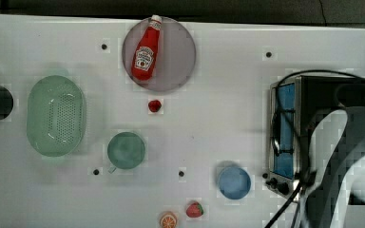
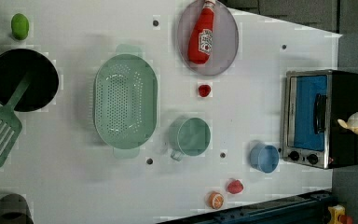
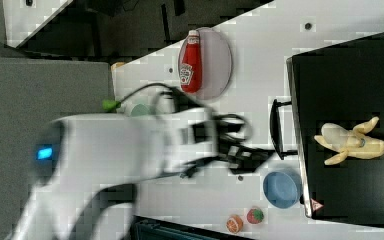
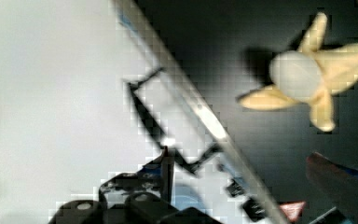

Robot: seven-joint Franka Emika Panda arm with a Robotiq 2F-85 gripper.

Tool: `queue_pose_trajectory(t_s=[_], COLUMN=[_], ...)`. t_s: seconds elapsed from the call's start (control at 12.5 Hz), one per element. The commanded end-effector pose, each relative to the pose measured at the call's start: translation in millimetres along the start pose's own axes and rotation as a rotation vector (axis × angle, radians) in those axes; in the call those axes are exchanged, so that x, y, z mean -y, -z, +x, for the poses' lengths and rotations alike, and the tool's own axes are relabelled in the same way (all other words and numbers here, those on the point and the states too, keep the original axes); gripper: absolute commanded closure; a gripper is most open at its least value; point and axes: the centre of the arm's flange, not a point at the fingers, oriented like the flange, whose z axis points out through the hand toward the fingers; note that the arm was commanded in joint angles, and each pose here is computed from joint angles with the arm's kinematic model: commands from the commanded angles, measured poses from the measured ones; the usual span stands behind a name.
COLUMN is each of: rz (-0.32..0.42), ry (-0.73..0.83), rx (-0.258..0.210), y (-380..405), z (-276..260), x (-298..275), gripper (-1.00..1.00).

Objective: Pick banana from table and place on oven.

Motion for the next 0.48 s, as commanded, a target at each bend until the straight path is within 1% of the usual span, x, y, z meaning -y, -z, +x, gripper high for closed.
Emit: queue_pose_trajectory(t_s=[0.08,0.16,0.32,0.4,0.48], rz=[0.087,0.078,0.036,0.023,0.008], ry=[-0.042,-0.082,-0.168,-0.195,-0.216], rx=[-0.055,-0.040,0.010,0.025,0.028], y=[78.8,91.3,111.8,120.4,128.5], z=[-45.9,-66.0,-110.5,-130.9,-147.8], x=[110.6,134.0,169.8,185.3,195.9], gripper=[-1.00,-1.00,-1.00,-1.00,-1.00])
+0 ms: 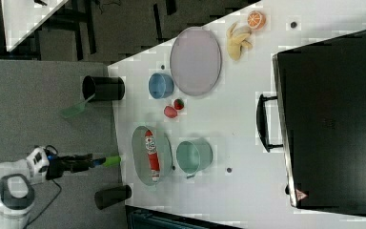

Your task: Pick ketchup from strainer and place it on the table

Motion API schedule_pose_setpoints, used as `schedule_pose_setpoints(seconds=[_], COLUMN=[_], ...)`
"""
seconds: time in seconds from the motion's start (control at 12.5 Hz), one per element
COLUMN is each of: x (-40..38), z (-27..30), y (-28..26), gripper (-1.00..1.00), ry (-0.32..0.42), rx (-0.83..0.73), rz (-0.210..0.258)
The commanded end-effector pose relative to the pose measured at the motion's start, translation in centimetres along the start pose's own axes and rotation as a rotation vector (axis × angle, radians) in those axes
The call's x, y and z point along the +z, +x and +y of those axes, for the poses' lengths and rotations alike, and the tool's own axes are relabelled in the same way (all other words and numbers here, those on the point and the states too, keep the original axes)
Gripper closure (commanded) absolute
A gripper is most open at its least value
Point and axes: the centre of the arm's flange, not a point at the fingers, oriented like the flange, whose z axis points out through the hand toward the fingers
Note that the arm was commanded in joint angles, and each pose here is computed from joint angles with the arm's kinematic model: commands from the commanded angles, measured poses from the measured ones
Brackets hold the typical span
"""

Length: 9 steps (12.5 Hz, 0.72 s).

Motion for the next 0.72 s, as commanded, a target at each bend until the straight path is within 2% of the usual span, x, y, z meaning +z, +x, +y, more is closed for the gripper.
schedule_pose_setpoints(seconds=[0.08, 0.4, 0.72], x=[7.3, 13.5, 18.6], z=[0.6, 0.8, 0.8], y=[-1.4, -1.4, -0.9], gripper=[-1.00, -1.00, -1.00], ry=[0.000, 0.047, 0.094], rx=[0.009, -0.089, -0.076], rz=[-0.041, -0.001, -0.047])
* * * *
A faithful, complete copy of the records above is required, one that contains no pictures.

Robot: seven-joint Franka Emika Panda arm with a Robotiq 2F-85 gripper.

Tool: `queue_pose_trajectory(t_s=[_], COLUMN=[_], ...)`. t_s: seconds elapsed from the call's start (control at 12.5 Hz), one per element. The commanded end-effector pose, each relative to the pose measured at the call's start: translation in millimetres along the start pose's own axes and rotation as a rotation vector (axis × angle, radians) in those axes; in the call those axes are exchanged, so that x, y, z mean -y, -z, +x, for the poses' lengths and rotations alike, and the tool's own axes are relabelled in the same way (all other words and numbers here, those on the point and the states too, keep the original axes); gripper: absolute commanded closure; a gripper is most open at its least value; point and axes: the centre of the arm's flange, not a point at the fingers, oriented like the flange, whose z axis points out through the hand toward the fingers; note that the arm was commanded in joint angles, and each pose here is computed from joint angles with the arm's kinematic model: commands from the commanded angles, measured poses from the measured ones; the usual span stands behind a name.
COLUMN is each of: rz (-0.32..0.42), ry (-0.73..0.83), rx (-0.258..0.210), y (-380..405), z (-276..260), x (-298..275), gripper (-1.00..1.00).

Objective: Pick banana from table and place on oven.

Motion for the next 0.48 s, as commanded, a target at each bend until the straight path is within 1% of the usual span, x, y, z meaning -y, -z, +x, gripper high for closed.
Emit: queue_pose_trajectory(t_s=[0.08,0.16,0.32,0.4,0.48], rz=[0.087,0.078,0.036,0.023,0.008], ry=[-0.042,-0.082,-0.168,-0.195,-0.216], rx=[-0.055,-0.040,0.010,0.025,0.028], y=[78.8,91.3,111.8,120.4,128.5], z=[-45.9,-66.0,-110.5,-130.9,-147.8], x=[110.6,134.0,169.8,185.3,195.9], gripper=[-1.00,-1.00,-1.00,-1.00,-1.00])
+0 ms: 

Your task: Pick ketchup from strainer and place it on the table

Motion API schedule_pose_setpoints, used as `schedule_pose_setpoints(seconds=[_], COLUMN=[_], ...)`
"""
seconds: time in seconds from the motion's start (control at 12.5 Hz), one per element
COLUMN is each of: x (-40..38), z (-27..30), y (-28..26), gripper (-1.00..1.00), ry (-0.32..0.42), rx (-0.83..0.73), rz (-0.210..0.258)
The commanded end-effector pose relative to the pose measured at the motion's start, translation in centimetres along the start pose's own axes and rotation as a rotation vector (axis × angle, radians) in those axes
The call's x, y and z point along the +z, +x and +y of those axes, for the poses' lengths and rotations alike, and the tool's own axes are relabelled in the same way (all other words and numbers here, those on the point and the states too, keep the original axes)
Gripper closure (commanded) absolute
A gripper is most open at its least value
Point and axes: the centre of the arm's flange, not a point at the fingers, oriented like the flange, whose z axis points out through the hand toward the fingers
Note that the arm was commanded in joint angles, and each pose here is computed from joint angles with the arm's kinematic model: commands from the commanded angles, measured poses from the measured ones
Brackets hold the typical span
"""

Length: 9 steps (12.5 Hz, 0.72 s).

Motion for the next 0.72 s, as commanded, a target at each bend until the straight path is within 2% of the usual span, x, y, z meaning +z, +x, +y, more is closed for the gripper.
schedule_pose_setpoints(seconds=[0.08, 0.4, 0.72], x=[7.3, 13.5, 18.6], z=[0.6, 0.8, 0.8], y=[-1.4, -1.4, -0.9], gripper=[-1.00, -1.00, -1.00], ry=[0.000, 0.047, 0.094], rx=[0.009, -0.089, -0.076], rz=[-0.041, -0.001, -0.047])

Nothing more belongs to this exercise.